Learning interaction laws in multi-agent systems from data

January 08, 2021, Zoom

Sui Tang

UCSB, Department of Mathematics


Multi-agent systems are ubiquitous in science, from the modeling of particles in Physics to prey-predator in Biology, to opinion dynamics in economics and social sciences, where the interaction law between agents yields a rich variety of collective dynamics. We consider the following inference problem for a system of interacting particles or agents: given only observed trajectories of the agents in the system, can we learn what the laws of interactions are? We would like to do this without assuming any particular form for the interaction laws, i.e. they might be “any” function of pairwise distances. In this talk, we consider this problem in the case of a finite number of agents, with an increasing number of observations. We cast this as an inverse problem, and study it in the case where the interaction is governed by an (unknown) function of pairwise distances. We discuss when this problem is well-posed, and we construct estimators for the interaction kernels with provably good statistical and computational properties.
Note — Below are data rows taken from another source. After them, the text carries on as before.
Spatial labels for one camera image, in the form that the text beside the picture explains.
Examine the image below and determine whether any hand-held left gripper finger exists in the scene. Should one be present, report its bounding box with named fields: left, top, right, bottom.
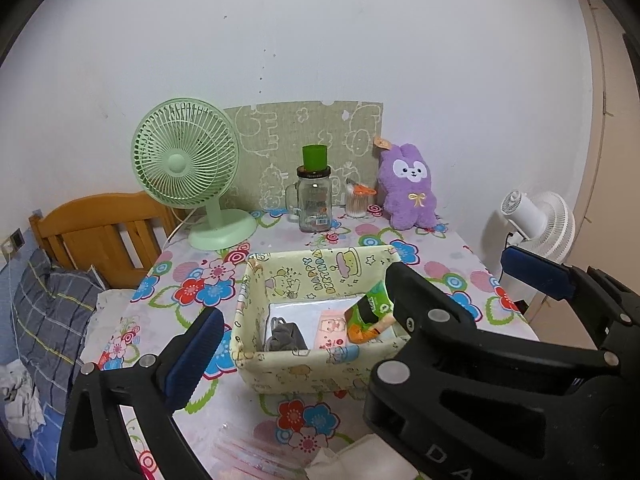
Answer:
left=56, top=306, right=225, bottom=480

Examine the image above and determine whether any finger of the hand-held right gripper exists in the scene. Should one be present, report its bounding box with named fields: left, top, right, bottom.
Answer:
left=501, top=246, right=640, bottom=366
left=365, top=261, right=621, bottom=480

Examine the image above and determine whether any green and white packet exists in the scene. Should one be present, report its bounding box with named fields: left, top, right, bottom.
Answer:
left=345, top=281, right=398, bottom=345

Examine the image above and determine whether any pink tissue packet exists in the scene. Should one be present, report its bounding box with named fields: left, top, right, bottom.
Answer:
left=312, top=310, right=351, bottom=350

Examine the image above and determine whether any dark grey cloth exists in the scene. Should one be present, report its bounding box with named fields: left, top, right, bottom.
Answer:
left=264, top=316, right=310, bottom=352

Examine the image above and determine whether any yellow-green printed storage box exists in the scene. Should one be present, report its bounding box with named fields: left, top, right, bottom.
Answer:
left=231, top=246, right=411, bottom=395

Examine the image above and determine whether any clear plastic roll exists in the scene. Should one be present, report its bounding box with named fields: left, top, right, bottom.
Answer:
left=215, top=434, right=321, bottom=480

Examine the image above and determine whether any white soft pack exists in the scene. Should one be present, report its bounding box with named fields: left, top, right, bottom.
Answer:
left=304, top=434, right=418, bottom=480

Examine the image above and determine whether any white standing fan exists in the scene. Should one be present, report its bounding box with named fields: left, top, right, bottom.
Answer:
left=500, top=190, right=577, bottom=266

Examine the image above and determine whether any floral tablecloth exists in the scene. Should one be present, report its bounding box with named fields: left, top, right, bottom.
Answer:
left=80, top=207, right=541, bottom=480

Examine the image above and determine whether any purple plush bunny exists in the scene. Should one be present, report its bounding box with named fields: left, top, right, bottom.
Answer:
left=372, top=136, right=440, bottom=231

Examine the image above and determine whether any cotton swab jar orange lid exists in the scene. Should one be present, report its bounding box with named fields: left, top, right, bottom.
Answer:
left=345, top=177, right=377, bottom=219

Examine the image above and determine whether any beige door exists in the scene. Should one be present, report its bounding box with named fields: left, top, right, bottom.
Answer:
left=572, top=0, right=640, bottom=286

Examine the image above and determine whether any grey plaid pillow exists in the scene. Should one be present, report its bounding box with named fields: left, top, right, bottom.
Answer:
left=12, top=249, right=108, bottom=416

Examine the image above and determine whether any glass jar with green lid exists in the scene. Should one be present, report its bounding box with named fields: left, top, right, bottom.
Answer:
left=285, top=144, right=335, bottom=234

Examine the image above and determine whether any wooden bed headboard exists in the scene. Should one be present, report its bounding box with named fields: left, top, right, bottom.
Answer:
left=28, top=191, right=177, bottom=291

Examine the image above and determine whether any white crumpled cloth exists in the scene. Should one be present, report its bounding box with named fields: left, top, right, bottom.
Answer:
left=0, top=360, right=46, bottom=438

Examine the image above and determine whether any green desk fan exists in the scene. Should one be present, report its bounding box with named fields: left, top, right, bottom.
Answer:
left=132, top=98, right=257, bottom=251

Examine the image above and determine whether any green printed board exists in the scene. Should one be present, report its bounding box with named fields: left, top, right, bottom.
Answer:
left=222, top=101, right=384, bottom=211

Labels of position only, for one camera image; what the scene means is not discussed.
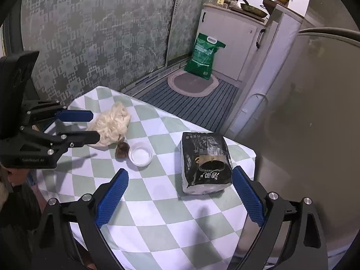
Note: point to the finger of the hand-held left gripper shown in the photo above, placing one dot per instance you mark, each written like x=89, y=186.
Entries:
x=84, y=138
x=74, y=115

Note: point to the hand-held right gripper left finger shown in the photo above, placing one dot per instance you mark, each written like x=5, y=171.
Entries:
x=112, y=197

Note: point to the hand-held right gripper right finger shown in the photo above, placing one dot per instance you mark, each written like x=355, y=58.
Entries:
x=249, y=195

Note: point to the white plastic bag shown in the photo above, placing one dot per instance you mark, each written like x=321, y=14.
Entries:
x=112, y=123

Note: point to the person's left hand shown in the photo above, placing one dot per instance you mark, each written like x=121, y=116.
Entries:
x=17, y=175

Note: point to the brown kiwi fruit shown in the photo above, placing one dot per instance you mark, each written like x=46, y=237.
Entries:
x=122, y=149

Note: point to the green white checkered tablecloth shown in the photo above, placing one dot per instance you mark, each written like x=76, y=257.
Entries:
x=157, y=219

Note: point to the clear round plastic container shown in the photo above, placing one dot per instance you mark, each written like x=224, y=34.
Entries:
x=140, y=154

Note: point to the black tissue pack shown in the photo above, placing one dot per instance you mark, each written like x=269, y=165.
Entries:
x=202, y=152

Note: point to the wide patterned glass door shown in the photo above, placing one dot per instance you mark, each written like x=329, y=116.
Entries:
x=98, y=33

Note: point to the silver refrigerator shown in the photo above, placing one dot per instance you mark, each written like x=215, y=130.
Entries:
x=309, y=118

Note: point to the grey striped floor mat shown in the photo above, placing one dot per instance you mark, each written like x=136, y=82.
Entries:
x=197, y=107

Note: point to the grey oval floor mat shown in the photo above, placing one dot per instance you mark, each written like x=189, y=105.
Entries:
x=194, y=85

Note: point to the green rice bag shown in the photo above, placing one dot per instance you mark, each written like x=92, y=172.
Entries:
x=204, y=56

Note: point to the narrow patterned glass door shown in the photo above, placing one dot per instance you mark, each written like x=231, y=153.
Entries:
x=191, y=19

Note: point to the white cabinet under stove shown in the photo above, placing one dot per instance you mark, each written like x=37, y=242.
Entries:
x=233, y=39

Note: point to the dark frying pan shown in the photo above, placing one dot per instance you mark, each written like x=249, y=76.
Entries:
x=253, y=9

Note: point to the wooden cutting board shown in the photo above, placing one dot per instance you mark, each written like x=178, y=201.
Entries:
x=271, y=3

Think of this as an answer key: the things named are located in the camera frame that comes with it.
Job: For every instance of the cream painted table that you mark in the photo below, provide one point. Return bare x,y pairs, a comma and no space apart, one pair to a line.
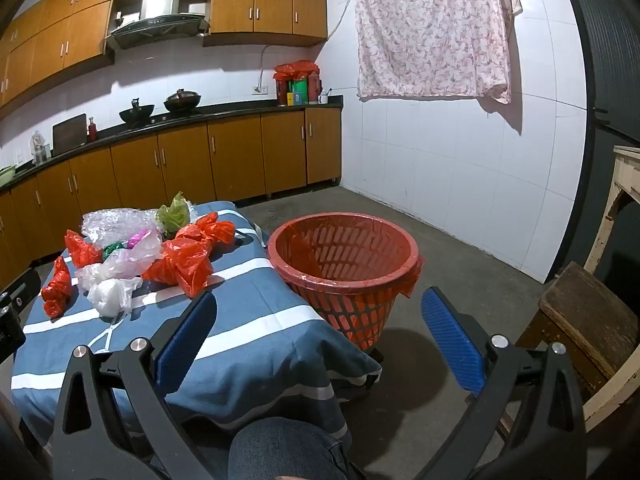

We measure their performance on various examples, that include extensions to agent systems with different types of agents, second-order systems, and stochastic systems. We also conduct numerical experiments to test the large time behavior of these systems, especially in the cases where they exhibit emergent behavior. This talk is based on the joint work with Fei Lu, Mauro Maggioni, Jason Miller, and Ming Zhong.

Speaker's Bio

Sui Tang is an Assistant Professor at the Department of Mathematics, University of California Santa Barbara. Before that, she was a Postdoctoral Fellow in the Department of Mathematics at Johns Hopkins University from 2016-2020. She received her Ph. D. in Mathematics from Vanderbilt University in 2016. Sui is interested in employing and developing techniques in Statistical/Machine Learning, Harmonic Analysis, Approximation Theory, and Probability to solve problems in the interface of machine learning, inverse problems, signal processing, and dynamical systems. Part of her work is motivated by the need to exploit dynamical data sets in dynamical systems that exhibit collective behavior to perform inference with provable performance and build generalizable and interpretable predictive models. She is also interested in studying the sampling and reconstruction strategy for diffusion processes arising in mathematical and statistical signal processing problems.